*Exercise description:*
Return, unchanged and with no pictures, the lines below from the very first through the one that contains "Gripper frame (fixed".

*Records for processing:*
——

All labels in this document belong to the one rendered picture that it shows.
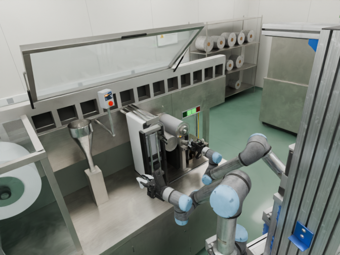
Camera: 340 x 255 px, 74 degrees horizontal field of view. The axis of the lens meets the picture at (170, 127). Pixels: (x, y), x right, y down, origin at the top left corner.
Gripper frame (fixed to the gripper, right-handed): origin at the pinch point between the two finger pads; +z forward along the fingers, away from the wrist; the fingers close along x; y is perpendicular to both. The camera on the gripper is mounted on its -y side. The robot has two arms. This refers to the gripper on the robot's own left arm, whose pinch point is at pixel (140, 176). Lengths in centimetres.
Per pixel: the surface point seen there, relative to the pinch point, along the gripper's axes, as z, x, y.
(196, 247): -12, 54, 98
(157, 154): 7.4, 23.5, -2.8
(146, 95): 51, 58, -30
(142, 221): -0.6, -0.3, 34.1
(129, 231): 0.4, -10.3, 35.4
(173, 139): 14, 49, -3
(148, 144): 10.2, 17.6, -11.4
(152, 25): 233, 261, -99

——

*Solution for this problem:*
All labels in this document belong to the one rendered picture that it shows.
Camera: 340 x 255 px, 74 degrees horizontal field of view. The axis of the lens meets the picture at (170, 127). Pixels: (x, y), x right, y down, origin at the top left corner.
Gripper frame (fixed to the gripper, right-handed): origin at the pinch point between the two finger pads; +z forward along the fingers, away from the wrist; the fingers close along x; y is perpendicular to both. The camera on the gripper is mounted on its -y side. The robot has two arms. This refers to the gripper on the robot's own left arm, whose pinch point is at pixel (140, 176). Lengths in centimetres.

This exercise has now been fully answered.